Sólo con ánimo de crear alguna transición y para terminar en forma juguetona la estancia en el interior del armario, que se me había hecho más pesada de lo que esperaba, me puse a tamborilear con los dedos —lo que no había hecho desde hacía ya varios años— algunos compases más o menos notables en el fondo seco del armario, del que salí acto continuo, examinando una vez más su estado de limpieza: realmente no tuve de qué reprocharme, ya que inclusive el cinturón de charol conservaba aún su brillo, con excepción de algún lugar que hubo de frotar, después de echarle el aliento, para que volviera a ser aquello que recordaba las anguilas que en los tiempos de mi primera infancia podían pescarse en la escollera de Neufahrwasser.

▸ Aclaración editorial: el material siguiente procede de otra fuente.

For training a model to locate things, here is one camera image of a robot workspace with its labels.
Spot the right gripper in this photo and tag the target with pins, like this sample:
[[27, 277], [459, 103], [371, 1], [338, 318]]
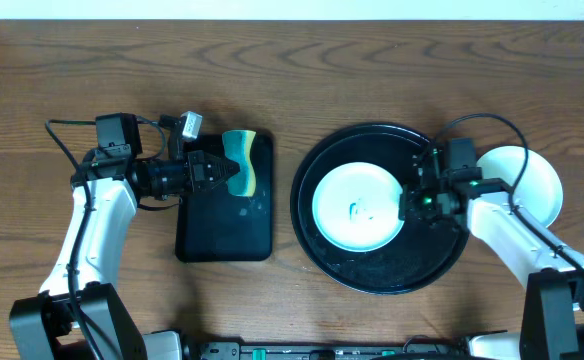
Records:
[[408, 207]]

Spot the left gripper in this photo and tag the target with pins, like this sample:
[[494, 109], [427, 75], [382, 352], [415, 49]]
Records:
[[197, 174]]

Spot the green yellow sponge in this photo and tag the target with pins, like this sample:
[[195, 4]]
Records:
[[237, 148]]

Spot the black round tray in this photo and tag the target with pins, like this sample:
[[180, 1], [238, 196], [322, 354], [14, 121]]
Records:
[[417, 256]]

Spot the light blue plate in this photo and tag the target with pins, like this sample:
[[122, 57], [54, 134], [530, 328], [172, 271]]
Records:
[[356, 207]]

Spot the white plate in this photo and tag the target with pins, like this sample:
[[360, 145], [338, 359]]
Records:
[[540, 190]]

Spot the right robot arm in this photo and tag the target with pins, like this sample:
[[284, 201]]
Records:
[[551, 272]]

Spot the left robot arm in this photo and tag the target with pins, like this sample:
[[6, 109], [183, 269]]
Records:
[[78, 313]]

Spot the black rectangular tray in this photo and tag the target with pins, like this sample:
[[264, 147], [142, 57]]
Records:
[[216, 226]]

Yo, Óscar, abandoné el cuarto de la señorita Dorotea, después de apagar aquella bombilla de cuarenta vatios que me había observado durante todo el tiempo de mi visita.

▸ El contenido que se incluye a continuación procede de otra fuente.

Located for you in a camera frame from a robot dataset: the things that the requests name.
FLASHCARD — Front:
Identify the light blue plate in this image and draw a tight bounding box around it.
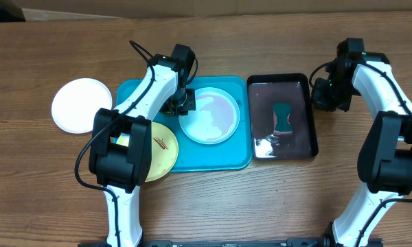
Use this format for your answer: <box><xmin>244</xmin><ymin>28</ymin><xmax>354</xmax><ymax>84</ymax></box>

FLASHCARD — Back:
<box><xmin>179</xmin><ymin>87</ymin><xmax>240</xmax><ymax>145</ymax></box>

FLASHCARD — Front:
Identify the yellow plate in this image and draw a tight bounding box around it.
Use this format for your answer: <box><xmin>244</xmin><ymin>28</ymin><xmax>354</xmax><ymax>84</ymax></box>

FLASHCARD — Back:
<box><xmin>115</xmin><ymin>121</ymin><xmax>179</xmax><ymax>183</ymax></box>

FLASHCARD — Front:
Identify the green sponge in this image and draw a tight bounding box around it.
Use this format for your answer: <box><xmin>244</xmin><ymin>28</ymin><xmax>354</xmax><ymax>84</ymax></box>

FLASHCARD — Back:
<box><xmin>273</xmin><ymin>102</ymin><xmax>293</xmax><ymax>135</ymax></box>

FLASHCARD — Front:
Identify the white plate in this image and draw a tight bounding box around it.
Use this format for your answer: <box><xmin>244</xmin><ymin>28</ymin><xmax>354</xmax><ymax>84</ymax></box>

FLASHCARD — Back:
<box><xmin>51</xmin><ymin>78</ymin><xmax>113</xmax><ymax>134</ymax></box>

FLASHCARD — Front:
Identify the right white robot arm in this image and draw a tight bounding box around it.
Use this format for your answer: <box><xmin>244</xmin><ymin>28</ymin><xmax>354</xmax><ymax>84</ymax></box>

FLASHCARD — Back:
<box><xmin>309</xmin><ymin>38</ymin><xmax>412</xmax><ymax>247</ymax></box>

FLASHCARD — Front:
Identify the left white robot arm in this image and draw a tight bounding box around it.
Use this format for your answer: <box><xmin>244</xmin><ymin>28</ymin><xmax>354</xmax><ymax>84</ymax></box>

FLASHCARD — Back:
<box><xmin>82</xmin><ymin>41</ymin><xmax>198</xmax><ymax>246</ymax></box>

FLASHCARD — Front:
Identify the black rectangular tray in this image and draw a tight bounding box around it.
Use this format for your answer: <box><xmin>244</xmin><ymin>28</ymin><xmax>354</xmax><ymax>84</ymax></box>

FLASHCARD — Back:
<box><xmin>247</xmin><ymin>73</ymin><xmax>319</xmax><ymax>160</ymax></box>

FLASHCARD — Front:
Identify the teal plastic tray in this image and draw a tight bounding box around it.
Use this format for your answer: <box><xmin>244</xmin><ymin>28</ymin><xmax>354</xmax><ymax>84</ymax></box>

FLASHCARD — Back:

Heme ahí, pues, en el corredor, llevando en la cartera un mechón de pelo rubio descolorido. Por espacio de un segundo me esforcé por sentirlo a través de la piel de la cartera, a través del forro de la chaqueta, del chaleco, de la camisa y de la camiseta, pero estaba demasiado cansado y, dentro de mi malhumor, demasiado satisfecho para ver en el botín robado de la alcoba algo más que un desecho como el que suelen recoger los peines.

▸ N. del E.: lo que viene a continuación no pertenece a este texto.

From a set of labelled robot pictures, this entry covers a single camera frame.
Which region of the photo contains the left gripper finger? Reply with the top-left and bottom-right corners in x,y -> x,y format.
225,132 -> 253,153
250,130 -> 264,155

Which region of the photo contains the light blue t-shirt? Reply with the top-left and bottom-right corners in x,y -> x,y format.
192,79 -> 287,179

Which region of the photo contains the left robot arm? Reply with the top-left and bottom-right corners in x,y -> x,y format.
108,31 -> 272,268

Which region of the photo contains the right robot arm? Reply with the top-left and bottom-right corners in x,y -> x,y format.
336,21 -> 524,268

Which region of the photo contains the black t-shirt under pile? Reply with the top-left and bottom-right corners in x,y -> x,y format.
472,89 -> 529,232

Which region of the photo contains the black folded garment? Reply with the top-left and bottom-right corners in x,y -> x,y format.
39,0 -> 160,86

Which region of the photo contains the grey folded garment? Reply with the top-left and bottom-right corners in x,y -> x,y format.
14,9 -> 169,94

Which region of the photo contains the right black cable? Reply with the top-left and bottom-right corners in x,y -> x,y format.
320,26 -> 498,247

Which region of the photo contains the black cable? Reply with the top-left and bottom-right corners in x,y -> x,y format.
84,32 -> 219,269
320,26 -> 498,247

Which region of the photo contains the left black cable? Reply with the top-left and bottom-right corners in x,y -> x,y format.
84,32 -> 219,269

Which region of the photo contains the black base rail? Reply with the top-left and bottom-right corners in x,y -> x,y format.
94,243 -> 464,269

Sólo en ese punto hubo de confesarse Óscar que, en realidad, había buscado tesoros de muy distinta índole. Lo que había estado tratando de encontrar durante mi permanencia en la alcoba de la señorita Dorotea era algo que me permitiese identificar a aquel doctor Werner en algún lugar del cuarto, siquiera por uno de esos sobres que yo ya conocía. Pero es el caso que no encontré nada por el estilo. Ni sobre ni, menos aún, una hoja escrita. Óscar confiesa que sacó del compartimiento de los sombreros las novelas policíacas de la señorita Dorotea una por una, que las abrió y las examinó en busca de alguna dedicatoria o de alguna señal, así como tal vez de alguna foto, pues Óscar conocía a todos los médicos del Hospital de Santa María, si no de nombre, por lo menos de vista; pero todo fue en vano, pues no apareció foto alguna del doctor Werner.